* [EXERCISE GOAL]: Write out the entries below exactly, but only from the line containing "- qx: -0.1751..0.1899" through the line containing "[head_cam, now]", and without the pictures.

* [Excerpts from a dataset]:
# # # # # # #
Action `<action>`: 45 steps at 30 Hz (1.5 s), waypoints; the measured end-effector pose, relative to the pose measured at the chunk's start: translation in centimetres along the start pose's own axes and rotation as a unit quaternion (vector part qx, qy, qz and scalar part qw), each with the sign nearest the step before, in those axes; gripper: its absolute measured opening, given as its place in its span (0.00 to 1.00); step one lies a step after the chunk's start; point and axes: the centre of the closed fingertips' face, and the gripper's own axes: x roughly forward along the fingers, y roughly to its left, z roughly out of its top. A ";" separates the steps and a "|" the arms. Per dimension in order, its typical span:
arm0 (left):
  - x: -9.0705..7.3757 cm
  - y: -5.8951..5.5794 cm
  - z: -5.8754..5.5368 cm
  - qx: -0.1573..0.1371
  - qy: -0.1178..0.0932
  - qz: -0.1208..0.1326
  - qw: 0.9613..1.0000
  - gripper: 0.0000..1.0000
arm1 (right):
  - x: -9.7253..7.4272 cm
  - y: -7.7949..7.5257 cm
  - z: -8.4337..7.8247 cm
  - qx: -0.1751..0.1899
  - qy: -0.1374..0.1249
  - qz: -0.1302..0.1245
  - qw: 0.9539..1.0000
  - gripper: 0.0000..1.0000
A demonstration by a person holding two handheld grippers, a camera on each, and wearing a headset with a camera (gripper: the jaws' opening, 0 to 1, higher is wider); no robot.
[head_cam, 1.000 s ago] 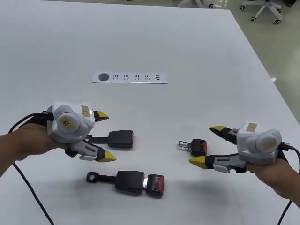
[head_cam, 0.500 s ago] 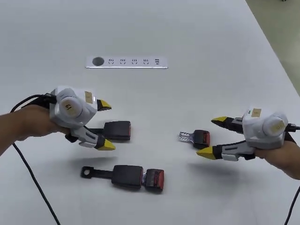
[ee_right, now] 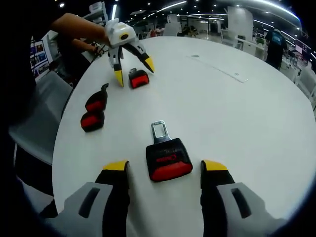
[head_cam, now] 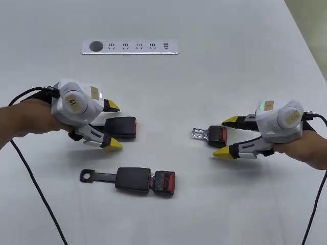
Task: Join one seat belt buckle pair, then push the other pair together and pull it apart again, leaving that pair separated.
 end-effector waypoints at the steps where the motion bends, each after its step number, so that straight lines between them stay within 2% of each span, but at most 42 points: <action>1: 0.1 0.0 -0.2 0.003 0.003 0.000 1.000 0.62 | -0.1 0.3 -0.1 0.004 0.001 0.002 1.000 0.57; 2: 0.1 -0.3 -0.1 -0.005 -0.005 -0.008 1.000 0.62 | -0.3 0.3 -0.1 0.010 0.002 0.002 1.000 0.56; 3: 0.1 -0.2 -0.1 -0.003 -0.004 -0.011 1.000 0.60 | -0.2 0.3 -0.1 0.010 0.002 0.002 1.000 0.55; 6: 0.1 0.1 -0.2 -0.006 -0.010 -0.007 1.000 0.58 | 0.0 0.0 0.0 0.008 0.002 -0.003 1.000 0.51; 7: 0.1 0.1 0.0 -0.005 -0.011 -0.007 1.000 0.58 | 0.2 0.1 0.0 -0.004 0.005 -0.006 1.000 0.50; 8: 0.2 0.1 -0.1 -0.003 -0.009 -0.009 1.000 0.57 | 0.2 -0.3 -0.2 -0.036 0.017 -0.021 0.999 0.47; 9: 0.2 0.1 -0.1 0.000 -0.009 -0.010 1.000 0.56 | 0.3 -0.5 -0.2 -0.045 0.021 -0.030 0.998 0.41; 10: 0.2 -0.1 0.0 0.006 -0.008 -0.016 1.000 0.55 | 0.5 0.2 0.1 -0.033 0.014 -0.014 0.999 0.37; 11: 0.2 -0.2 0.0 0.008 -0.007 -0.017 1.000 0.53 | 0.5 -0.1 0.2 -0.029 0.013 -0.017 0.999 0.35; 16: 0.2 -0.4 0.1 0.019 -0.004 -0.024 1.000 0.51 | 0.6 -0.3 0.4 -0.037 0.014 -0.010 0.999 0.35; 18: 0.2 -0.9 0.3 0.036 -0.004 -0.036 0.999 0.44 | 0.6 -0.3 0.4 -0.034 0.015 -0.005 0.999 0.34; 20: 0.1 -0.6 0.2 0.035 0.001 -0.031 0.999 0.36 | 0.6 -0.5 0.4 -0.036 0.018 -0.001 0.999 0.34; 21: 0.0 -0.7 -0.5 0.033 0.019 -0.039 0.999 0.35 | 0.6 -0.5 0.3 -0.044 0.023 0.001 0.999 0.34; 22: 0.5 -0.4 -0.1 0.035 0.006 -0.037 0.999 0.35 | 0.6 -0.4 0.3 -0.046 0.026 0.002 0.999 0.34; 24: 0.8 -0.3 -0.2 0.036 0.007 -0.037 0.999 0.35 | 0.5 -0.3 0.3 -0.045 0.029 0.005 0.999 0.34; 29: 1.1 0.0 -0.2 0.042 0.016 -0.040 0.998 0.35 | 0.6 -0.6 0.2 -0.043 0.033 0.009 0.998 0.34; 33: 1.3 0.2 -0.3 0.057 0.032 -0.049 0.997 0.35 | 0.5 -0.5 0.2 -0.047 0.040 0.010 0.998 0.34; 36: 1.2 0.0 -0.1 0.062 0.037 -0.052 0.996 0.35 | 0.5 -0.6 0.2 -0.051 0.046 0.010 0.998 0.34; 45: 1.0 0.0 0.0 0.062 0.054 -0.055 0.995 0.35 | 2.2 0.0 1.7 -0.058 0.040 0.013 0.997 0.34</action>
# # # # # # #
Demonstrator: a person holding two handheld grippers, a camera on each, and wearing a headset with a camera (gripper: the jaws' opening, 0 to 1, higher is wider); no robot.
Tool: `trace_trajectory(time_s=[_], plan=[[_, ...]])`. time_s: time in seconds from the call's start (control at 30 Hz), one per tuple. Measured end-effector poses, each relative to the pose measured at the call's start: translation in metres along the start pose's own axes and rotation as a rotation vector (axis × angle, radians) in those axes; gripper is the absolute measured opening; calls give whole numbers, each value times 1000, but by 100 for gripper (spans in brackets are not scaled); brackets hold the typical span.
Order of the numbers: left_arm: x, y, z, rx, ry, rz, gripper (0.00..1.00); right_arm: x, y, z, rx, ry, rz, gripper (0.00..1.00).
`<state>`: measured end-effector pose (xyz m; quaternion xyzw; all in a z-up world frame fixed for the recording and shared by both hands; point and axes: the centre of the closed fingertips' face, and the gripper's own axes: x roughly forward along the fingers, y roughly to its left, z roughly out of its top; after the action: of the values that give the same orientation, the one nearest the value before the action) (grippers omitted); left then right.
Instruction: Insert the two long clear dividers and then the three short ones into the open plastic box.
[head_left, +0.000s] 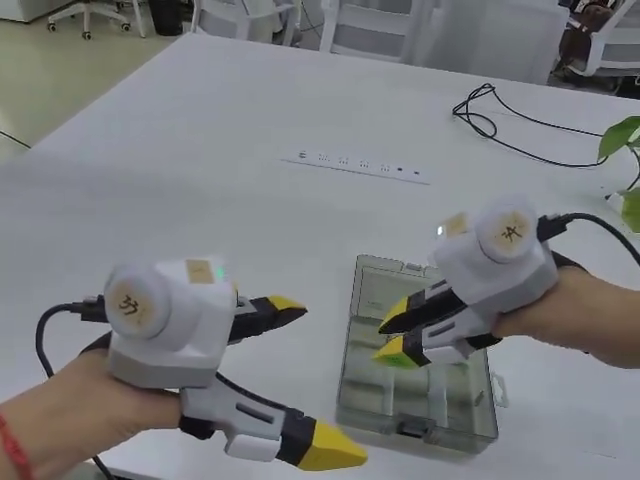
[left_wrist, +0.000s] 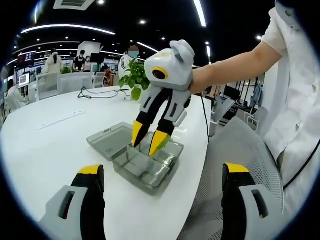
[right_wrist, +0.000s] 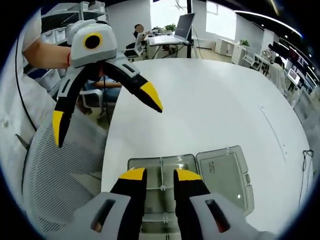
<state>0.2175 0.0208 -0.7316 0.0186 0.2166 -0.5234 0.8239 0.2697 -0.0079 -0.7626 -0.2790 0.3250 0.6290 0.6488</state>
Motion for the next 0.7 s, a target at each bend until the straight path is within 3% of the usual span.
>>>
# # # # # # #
* [RESULT FOR THIS TASK]:
  - qx: -0.1751..0.1899
  - qy: -0.1374..0.1249
  - qz: -0.1302..0.1245
  - qw: 0.9539..1.0000
  - gripper: 0.0000..1.0000
A demonstration by a person holding two handheld grippers, a camera on each, and wearing a headset with a camera (gripper: the jaws' opening, 0 to 1, higher is wider); no robot.
[head_cam, 1.000 s ago] 
[head_cam, 0.500 s ago] 
[ee_right, now] 
[head_cam, now] 

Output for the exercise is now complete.